The Fitzwilliam Museum at the University of Cambridge boasts of being the “finest small museum in Europe.” Its history dates back to 1816, when Viscount Richard Fitzwilliam left his library and art collection to the university, along with funds to house and preserve them. Since 1848, it has stood on Trumpington Street in central Cambridge on the southern end of the university grounds. The museum is closed Mondays, but is open from 10 am to 5 pm Tuesday through Saturday, and 12 pm to 5 pm on Sundays. Admission is free to the public.
The Fitzwilliam’s Department of Coins and Medals is one of the five main departments of the museum. It oversees a massive collection of almost 195,000 coins, tokens, bills, medals, and related items, ranging from ancient Greek coinage to modern credit cards. The department has also acquired an extensive library of works on numismatics over the years, including books and pamphlets, periodicals, auction catalogs, and the personal papers of prominent numismatists.
The collection includes over 25,000 Roman coins, covering every period of Rome’s history, some of which are discussed in greater depth below.
* One of the oldest coins in the Fitzwilliam’s Roman collection is a gold 60-asses coin dating circa 211 BC, showing the head of Mars on the obverse and an eagle grasping a thunderbolt on the reverse with the inscription ROMA. These coins were issued by the Roman Republic during an emergency caused by Hannibal’s siege of Rome.
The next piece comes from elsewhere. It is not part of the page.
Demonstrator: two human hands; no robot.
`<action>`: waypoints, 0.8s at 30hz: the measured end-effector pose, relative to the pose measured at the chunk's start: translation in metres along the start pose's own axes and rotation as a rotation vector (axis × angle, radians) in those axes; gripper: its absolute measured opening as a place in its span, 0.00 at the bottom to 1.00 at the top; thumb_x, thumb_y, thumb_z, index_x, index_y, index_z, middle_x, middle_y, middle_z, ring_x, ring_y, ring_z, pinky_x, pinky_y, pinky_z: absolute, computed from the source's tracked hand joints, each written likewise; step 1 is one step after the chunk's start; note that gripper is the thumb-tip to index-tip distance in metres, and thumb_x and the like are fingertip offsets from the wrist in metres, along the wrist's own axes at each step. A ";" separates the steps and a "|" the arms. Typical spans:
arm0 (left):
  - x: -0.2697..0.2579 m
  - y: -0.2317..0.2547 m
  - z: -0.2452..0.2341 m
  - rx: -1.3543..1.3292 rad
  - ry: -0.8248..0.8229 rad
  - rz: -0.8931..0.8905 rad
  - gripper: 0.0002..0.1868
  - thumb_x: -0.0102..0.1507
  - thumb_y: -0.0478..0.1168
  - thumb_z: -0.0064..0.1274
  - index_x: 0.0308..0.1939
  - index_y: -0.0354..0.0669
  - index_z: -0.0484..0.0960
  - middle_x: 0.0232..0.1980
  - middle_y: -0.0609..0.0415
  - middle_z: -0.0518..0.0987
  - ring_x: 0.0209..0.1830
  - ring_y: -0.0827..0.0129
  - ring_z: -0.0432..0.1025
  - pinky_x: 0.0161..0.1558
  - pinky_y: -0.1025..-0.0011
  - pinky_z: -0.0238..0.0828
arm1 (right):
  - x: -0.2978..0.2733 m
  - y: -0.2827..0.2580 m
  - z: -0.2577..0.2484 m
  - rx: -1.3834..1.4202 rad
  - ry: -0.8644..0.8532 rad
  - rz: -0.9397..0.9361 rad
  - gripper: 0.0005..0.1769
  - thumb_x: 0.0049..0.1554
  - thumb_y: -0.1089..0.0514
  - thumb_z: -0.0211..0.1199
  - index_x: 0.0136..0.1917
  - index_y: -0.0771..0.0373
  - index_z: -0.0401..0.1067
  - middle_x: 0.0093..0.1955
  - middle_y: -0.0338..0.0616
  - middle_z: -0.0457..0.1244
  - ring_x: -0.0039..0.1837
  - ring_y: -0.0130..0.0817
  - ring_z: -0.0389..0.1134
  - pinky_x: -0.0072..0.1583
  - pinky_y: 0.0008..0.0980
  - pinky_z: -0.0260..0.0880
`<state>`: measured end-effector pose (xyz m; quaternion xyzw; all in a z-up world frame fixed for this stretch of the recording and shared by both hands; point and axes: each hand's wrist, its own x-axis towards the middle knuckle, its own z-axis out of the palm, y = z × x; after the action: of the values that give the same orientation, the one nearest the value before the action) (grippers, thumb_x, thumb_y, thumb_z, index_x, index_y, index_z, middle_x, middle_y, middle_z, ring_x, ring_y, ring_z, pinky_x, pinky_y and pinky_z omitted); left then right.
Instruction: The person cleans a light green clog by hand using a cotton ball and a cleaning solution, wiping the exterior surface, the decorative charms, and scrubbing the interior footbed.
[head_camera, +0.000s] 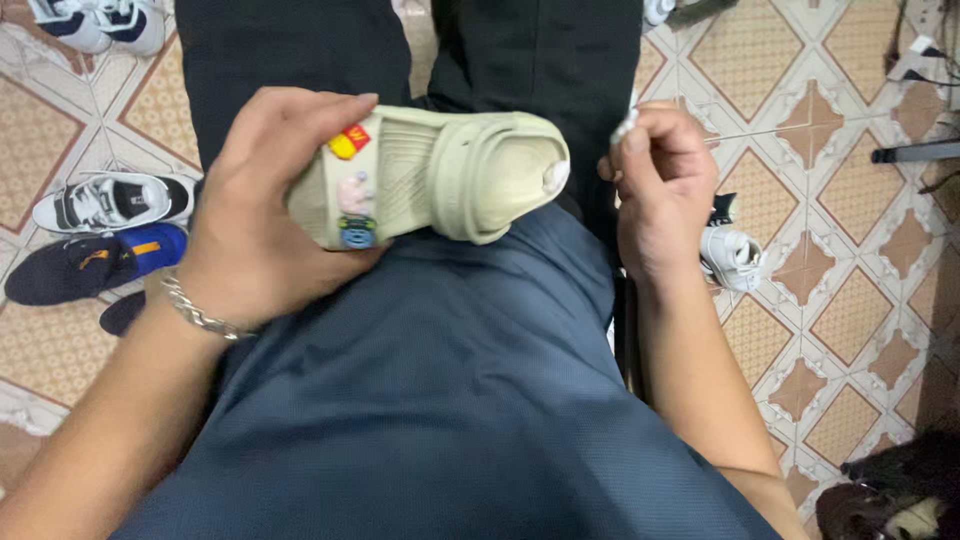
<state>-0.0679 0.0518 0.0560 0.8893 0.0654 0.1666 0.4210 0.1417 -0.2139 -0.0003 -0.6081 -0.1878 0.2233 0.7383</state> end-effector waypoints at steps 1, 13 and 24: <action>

Cut off from the Spanish silver mines, the Republic was forced to issue new coins of gold to avoid a shortage of silver money.
* Another Republic coin from the Fitzwilliam’s collection is a 43 BC silver denarius by the moneyer Petillius Capitolinus. The obverse shows an eagle with a thunderbolt and Capitolinus’s name, while the reverse shows the front of the temple of Jupiter Optimus Maximus on the Capitoline Hill — a play on Capitolinus’s name. The temple is flanked by the letters S F, indicating that Capitolinus was a member of the quindecimviri sacris faciundis, a fraternity that guarded the Sibylline Books and regulated worship of foreign gods.
* The Fitzwilliam holds several coins from the reign of the short-lived Emperor Gordian III (225-244), including a provincial coin minted in Pisidian Antioch in Turkey. The coin depicts the emperor’s head with laurel wreath and the inscription “IMP CAES M ANT GORDIANVS AVG” on the obverse, while the reverse shows him driving a quadriga and wielding an eagle-tipped scepter, with the inscription “CAES ANTIOCH COL SR.”
* Another notable Imperial coin from the Fitzwilliam’s collection is a sestertius issued commemorating the consecration of Emperor Marcus Aurelius (161-180), struck under his successor, Commodus. The obverse shows the emperor, bare-headed as he would be for the consecration ceremony, with the inscription “DIVVS M ANTONIVS PIVS”, while the reverse shows him being borne off by an eagle, waving farewell while carrying an eagle-headed scepter, along with the inscription “CONSECRATIO S C.”